Using the data below, set down every line from the one containing "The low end" through the one containing "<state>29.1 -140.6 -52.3", inclusive and unchanged. Pictures are to be skipped.

============

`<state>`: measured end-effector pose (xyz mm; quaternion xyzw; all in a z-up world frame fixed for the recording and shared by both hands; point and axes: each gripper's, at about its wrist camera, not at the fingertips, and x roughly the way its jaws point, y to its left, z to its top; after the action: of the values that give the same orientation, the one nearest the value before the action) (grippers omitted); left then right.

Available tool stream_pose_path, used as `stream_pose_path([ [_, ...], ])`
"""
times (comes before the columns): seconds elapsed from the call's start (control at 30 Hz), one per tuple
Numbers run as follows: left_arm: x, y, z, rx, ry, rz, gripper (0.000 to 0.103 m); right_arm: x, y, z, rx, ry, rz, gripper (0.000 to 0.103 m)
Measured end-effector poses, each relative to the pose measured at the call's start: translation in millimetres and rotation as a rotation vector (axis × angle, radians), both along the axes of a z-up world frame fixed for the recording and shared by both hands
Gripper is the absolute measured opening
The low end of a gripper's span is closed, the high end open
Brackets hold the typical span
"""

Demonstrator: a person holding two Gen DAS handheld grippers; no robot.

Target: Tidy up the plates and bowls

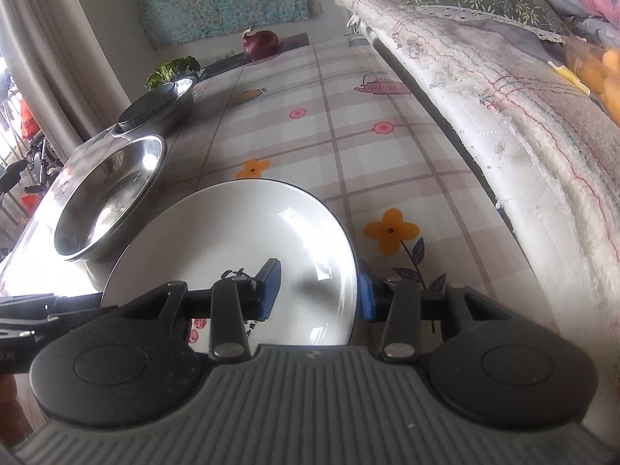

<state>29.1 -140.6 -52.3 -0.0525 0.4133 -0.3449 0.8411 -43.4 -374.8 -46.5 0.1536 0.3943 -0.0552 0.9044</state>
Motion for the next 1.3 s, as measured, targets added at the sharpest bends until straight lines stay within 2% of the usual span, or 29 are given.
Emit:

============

COMPLETED TASK
The low end of a gripper's span is closed, the high end open
Brackets hold the typical span
"""

Demonstrator: a person holding two Gen DAS handheld grippers; no robot.

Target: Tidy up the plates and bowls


<state>29.1 -140.6 -52.3 -0.0525 0.4133 -0.3449 0.8411 -43.4 -374.8 -46.5 0.1536 0.3943 -0.0552 0.9044</state>

This completes the response to the exercise.